Our first cohort, with support from Walmart, is poised to make a significant impact on the lives of workers and on business bottom lines. It has allowed us to learn while building our community. Soon, we'll welcome two new cohorts of entrepreneurs, who are designing innovative assessment and virtual reality tools to help workers continually increase their skills and meet the needs of our ever-changing economy.
JFFLabs will be instrumental in helping us to tailor our tech apprenticeship model to enable retail workers across the country to access software development careers.
Start with a Moonshot
We know big problems need bigger solutions.
That’s why last year we launched the $1 Billion Wage Gain Challenge at Horizons, our biennial national summit that hosted over 800 leaders from diverse industries. It was our moonshot, in partnership with Schmidt Futures, to address wage stagnation—with a goal of finding ideas for increasing the annual wages of 100,000 low- and middle-income workers by $10,000 each by the end of 2021.
Conventional wisdom would tell us to start small. But this ambitious goal attracted a host of new partners, all with their own unique spin on how to address wage stagnation and skills gaps. Even more important, by addressing the costs and causes of three decades of stagnant wages, we called attention to a national economic crisis.
Ninety ideas were submitted, and seven finalists were selected to pitch their ideas to a panel of distinguished judges at the ASU GSV Summit, a national conference on education and technology. Two innovative companies, Cell-Ed and EMPath, were crowned as winners. Watch the finalists’ pitches on YouTube. And here’s EMPath’s standout winning pitch:
Ensure Two-Sided Wins
As the future of work becomes today’s reality, businesses must rethink the ways they engage with and support the people they employ.
This summer, we’re excited to launch a corporate action platform, with funding from JPMorgan Chase & Co. This platform will invite companies to join a community to address how to enhance business performance while focusing on the well-being and advancement of their workers.
Corporate human resources and social responsibility offices have immediate needs related to recruitment, retention, benefits, finding and keeping talent, consumer preferences, automation, and other urgent issues. Workers, particularly entry-level and middle-skill workers, struggle to gain the skills they need to advance in their careers. One of the most important lessons we’ve learned is that there is vast potential to find win-win scenarios that address the needs of employers and talent alike.

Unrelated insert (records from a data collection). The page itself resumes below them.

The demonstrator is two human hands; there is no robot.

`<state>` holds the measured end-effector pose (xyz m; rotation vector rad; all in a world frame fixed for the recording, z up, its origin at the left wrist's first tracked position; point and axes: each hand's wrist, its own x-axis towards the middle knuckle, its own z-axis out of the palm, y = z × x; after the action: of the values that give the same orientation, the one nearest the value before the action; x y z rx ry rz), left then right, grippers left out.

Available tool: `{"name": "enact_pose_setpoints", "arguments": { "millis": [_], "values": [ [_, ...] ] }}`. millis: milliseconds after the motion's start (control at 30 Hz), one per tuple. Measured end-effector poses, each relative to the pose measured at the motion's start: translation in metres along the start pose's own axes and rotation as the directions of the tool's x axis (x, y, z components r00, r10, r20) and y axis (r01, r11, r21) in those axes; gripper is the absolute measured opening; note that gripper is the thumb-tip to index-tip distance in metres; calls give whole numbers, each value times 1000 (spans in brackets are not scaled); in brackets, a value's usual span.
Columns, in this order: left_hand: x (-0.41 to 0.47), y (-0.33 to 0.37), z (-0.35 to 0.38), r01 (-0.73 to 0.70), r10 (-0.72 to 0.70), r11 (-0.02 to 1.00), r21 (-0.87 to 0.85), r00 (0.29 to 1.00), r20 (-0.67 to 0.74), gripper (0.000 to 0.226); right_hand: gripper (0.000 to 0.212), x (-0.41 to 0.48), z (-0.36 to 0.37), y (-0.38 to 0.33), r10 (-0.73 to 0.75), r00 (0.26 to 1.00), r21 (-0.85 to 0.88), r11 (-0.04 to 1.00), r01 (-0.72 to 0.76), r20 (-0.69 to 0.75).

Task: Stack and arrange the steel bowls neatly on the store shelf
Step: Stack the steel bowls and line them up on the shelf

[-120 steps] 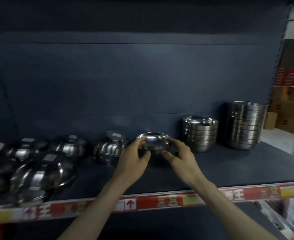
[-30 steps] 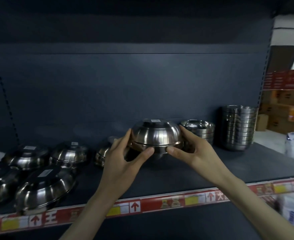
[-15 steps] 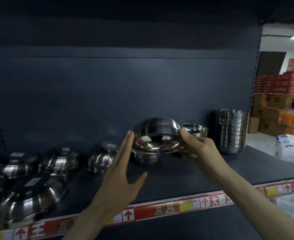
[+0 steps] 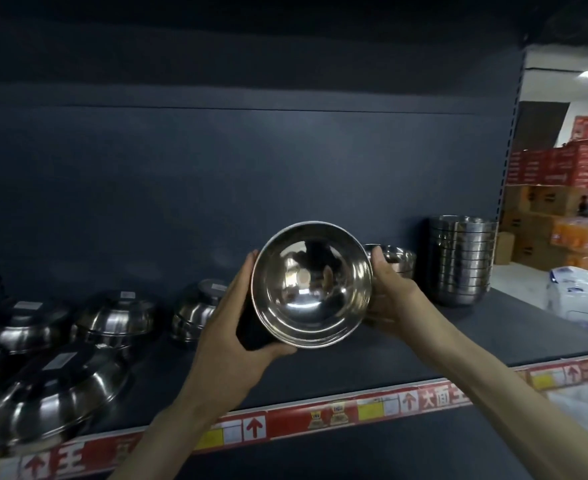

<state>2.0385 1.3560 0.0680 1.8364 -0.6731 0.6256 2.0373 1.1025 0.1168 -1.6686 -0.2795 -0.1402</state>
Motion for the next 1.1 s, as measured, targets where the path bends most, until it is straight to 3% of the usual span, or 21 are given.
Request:
{"name": "enact_pose_setpoints", "arguments": {
  "millis": [167, 300, 467, 567, 633, 833, 1100],
  "values": [
    [10, -4, -1, 87, -87, 934, -346, 996, 15, 119, 66, 2, 6, 12, -86, 994, 88, 993, 80, 62],
    [15, 4, -1, 128, -134, 893, -431, 991, 15, 70, 52, -5, 10, 21, -177, 960, -38, 981, 190, 218],
    [19, -5, 3, 149, -150, 876, -459, 988, 33, 47, 88, 1, 10, 36, -121, 988, -163, 977, 136, 100],
    [22, -10, 9, 168, -175, 859, -484, 984, 31, 43, 56, 6, 14, 38, -157, 986, -166, 972, 165, 63],
    [26, -18, 12, 179, -190, 855, -487, 981, 27, 41, 45, 11, 16, 41, -200, 980, -129, 971, 201, 25],
    [46, -44, 25, 192, -233, 866, -461, 972, -32, 58, 85, 39, 25, 70, -183, 968, 54, 979, 195, -173],
    [75, -73, 33, 98, -181, 906, -412, 969, -168, 67, 76, 86, 28, 88, -257, 941, 15, 964, 267, -218]
  ]
}}
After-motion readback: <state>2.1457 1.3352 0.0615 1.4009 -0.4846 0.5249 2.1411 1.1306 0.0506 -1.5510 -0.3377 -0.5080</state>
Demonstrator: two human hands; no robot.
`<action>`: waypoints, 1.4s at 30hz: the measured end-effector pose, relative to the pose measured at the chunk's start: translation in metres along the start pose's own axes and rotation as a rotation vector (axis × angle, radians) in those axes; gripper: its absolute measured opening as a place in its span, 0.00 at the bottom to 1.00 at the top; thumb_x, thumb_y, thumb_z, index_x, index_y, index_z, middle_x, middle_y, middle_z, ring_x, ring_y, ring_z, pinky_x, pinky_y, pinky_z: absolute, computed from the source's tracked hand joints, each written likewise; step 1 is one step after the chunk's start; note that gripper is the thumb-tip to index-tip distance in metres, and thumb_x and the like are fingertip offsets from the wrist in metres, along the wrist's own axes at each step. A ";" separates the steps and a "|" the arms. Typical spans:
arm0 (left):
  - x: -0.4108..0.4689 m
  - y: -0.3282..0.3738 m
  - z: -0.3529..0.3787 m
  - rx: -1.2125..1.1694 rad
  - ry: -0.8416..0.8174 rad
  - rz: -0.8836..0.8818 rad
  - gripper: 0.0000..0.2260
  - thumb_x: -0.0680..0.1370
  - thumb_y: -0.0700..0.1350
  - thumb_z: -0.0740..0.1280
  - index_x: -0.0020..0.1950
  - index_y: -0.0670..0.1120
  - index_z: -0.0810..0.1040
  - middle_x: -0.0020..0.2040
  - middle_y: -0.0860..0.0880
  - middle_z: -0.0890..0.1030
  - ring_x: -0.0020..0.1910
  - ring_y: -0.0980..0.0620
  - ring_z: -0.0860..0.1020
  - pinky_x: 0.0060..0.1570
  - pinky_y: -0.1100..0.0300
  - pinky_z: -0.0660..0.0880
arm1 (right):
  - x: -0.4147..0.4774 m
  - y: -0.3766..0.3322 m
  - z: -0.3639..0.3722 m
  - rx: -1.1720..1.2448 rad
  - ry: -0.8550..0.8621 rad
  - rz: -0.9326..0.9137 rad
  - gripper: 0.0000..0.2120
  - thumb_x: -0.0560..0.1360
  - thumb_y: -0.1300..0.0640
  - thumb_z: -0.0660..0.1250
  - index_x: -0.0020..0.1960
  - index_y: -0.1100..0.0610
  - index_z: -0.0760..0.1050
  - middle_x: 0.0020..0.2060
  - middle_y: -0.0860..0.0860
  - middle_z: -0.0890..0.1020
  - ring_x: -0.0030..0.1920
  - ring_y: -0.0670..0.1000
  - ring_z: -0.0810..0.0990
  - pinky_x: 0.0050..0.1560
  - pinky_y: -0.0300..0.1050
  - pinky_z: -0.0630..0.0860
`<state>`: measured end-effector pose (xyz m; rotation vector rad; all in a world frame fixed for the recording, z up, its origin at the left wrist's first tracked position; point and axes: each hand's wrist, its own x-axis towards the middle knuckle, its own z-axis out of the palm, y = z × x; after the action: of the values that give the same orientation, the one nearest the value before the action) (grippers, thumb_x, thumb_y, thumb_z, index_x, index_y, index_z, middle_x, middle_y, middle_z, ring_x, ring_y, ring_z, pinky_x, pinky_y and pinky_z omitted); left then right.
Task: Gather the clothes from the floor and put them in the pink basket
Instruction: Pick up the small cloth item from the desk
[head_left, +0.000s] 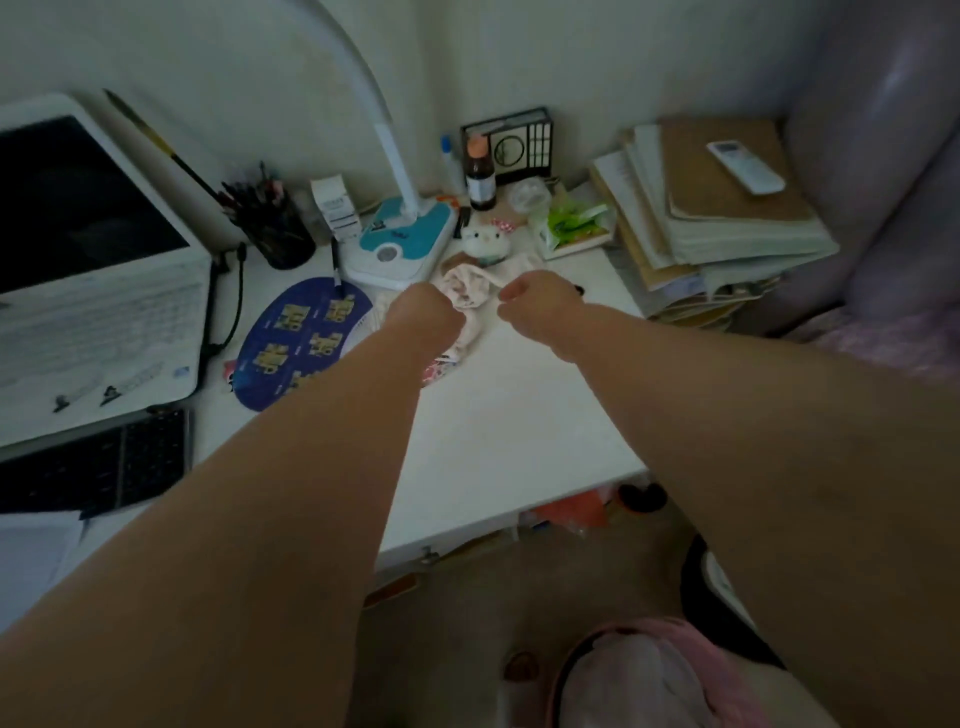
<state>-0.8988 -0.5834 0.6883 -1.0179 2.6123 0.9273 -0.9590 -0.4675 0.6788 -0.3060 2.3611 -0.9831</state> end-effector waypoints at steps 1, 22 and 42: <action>0.010 -0.006 0.005 0.020 -0.005 -0.013 0.15 0.76 0.42 0.66 0.61 0.38 0.78 0.59 0.41 0.80 0.61 0.41 0.78 0.61 0.51 0.76 | 0.013 -0.001 0.005 -0.016 -0.013 0.003 0.17 0.77 0.61 0.61 0.65 0.59 0.75 0.64 0.59 0.78 0.66 0.59 0.75 0.63 0.49 0.71; 0.064 -0.033 0.034 -0.060 0.285 -0.026 0.13 0.79 0.44 0.58 0.62 0.45 0.74 0.60 0.42 0.78 0.64 0.42 0.73 0.60 0.48 0.71 | 0.084 0.006 0.031 0.050 0.222 0.008 0.15 0.76 0.53 0.66 0.59 0.58 0.82 0.57 0.57 0.83 0.60 0.58 0.80 0.61 0.51 0.76; -0.238 0.058 0.041 -0.721 0.251 0.067 0.07 0.77 0.41 0.62 0.55 0.45 0.75 0.45 0.45 0.80 0.43 0.46 0.81 0.37 0.55 0.83 | -0.237 0.065 -0.097 0.473 -0.047 -0.130 0.10 0.74 0.65 0.66 0.44 0.50 0.78 0.42 0.50 0.84 0.43 0.49 0.82 0.50 0.42 0.79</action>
<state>-0.7612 -0.3956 0.7750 -1.2585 2.5436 1.9541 -0.8205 -0.2691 0.7855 -0.2934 2.0075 -1.5356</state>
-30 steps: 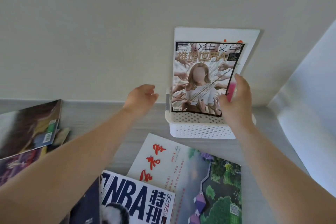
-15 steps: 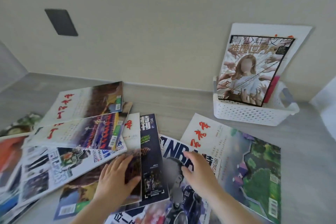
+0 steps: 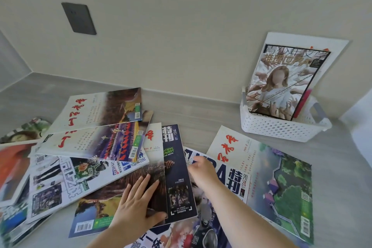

There are practical, business-friendly solutions with incentives and resources to bring the most effective ones to life.
Recently, at the ASU-GSV Summit, JFF convened talent-focused leaders from JPMorgan Chase, Comcast, Walmart, and Amazon to talk about issues affecting some of the largest corporations. We are encouraged by the discussions about solutions like work-based learning and education as an employee benefit, and by the conversations about emerging skills needed to fill jobs in the age of automation.
Follow a North Star
These stories tell us we should continue following our North Star. For JFF, that’s driving change in the American workforce and education systems to promote economic advancement for all. JFFLabs is helping to build a bridge from these systems to new people, models, and technology. In our inaugural year, it’s been as much about learning and new insights as it has been about initial results and impact.
And we’re not going this alone. Staying true to our mission will require working with new people because, like our economy, education and workforce systems are always in motion and always evolving.
Thanks for joining us to mark our anniversary. One year in at JFFLabs, I know I am at the right place to scale solutions to ensure the future of work accommodates everyone. Together, let’s continue to design and build a future that works.